Cette adéquation de la forme avec le fond, à moins que ce ne soit l'inverse, est un des charmes du roman. Elle est aussi symptomatique du texte qui évite le sérieux avec un peu trop de persévérance à mon goût. Les pirouettes ont leur lieu - la foire -, la légèreté est une qualité, mais à force de sautillements elle pourrait s'épuiser.

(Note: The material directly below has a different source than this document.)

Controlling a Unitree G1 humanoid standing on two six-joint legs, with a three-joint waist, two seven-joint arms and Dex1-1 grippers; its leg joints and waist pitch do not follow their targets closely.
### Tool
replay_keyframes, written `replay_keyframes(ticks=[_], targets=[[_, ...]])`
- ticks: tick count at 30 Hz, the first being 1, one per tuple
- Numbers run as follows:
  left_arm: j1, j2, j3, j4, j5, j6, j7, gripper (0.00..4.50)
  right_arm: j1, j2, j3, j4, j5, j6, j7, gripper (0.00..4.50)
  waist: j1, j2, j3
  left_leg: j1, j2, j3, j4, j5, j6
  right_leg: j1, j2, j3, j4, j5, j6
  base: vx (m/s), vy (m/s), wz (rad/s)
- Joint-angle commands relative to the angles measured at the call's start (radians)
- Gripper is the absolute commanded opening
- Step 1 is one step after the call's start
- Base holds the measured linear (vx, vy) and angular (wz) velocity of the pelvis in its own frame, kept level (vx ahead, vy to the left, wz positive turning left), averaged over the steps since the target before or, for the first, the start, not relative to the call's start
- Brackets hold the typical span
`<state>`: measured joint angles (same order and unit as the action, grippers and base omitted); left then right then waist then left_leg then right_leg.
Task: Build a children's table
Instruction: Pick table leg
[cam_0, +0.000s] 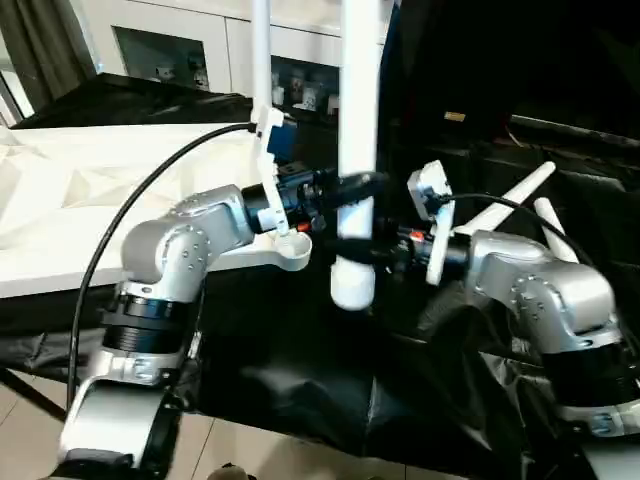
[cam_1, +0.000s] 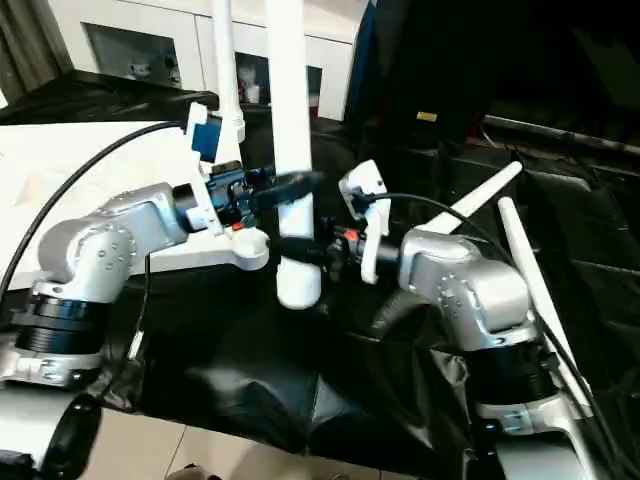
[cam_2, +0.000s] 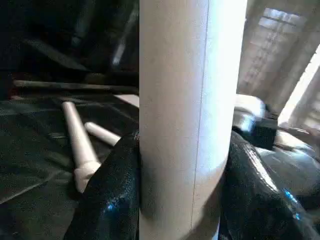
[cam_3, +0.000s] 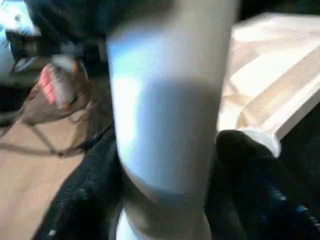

Ce Manuel à l'usage des apprentis détectives est en somme un roman d'apprentissage. Il a échangé le jeune homme de bonne famille flaubertien pour un vieux garçon confit dans ses rapports et ses habitudes.
Jedediah
Berry
navigue entre l'atmosphère d'un film noir et le roman fantastique. L'ambiance du film noir est introduite dès le départ, avec le mystère que représente la femme au manteau à carreaux, son attente quotidiennement déçue sur un quai de gare, la fascination qu'elle exerce sur le clerc-futur-promu-détective-malgré-lui, et par la suite les femmes fatales,les imperméables et la pluie. A la fois Chandler et Bogart. Quant au fantastique, il provient de l'absence de repères, que le roman se refuse à donner. Il en émane une ville, portuaire, avec des bars interlopes, une agence de détective toute puissante, un aspect retro (chapeaux de rigueur, machines à écrire plutôt qu'ordinateurs à traitement de textes, coursiers plutôt que téléphones, sms et mail, ...). Il découle aussi de cette plongée du héros dans l'inconnu et le rêve. Un peu lovecraft, un brin Sturgeon.Roman malicieux, intelligemment construit - bien qu'un peu trop léger et long à mon goût - on passe un agréable moment en compagnie de Charles Unwin, de Mle Greenwood, des frères Rook, de la femme au manteau à carreaux, d'Emily Dopper, de cette ville tiraillée entre le chaos de la foire et l'ordre de l'agence.
Il semblerait même que les parapluies finissent par se fermer et les chaussettes par sécher.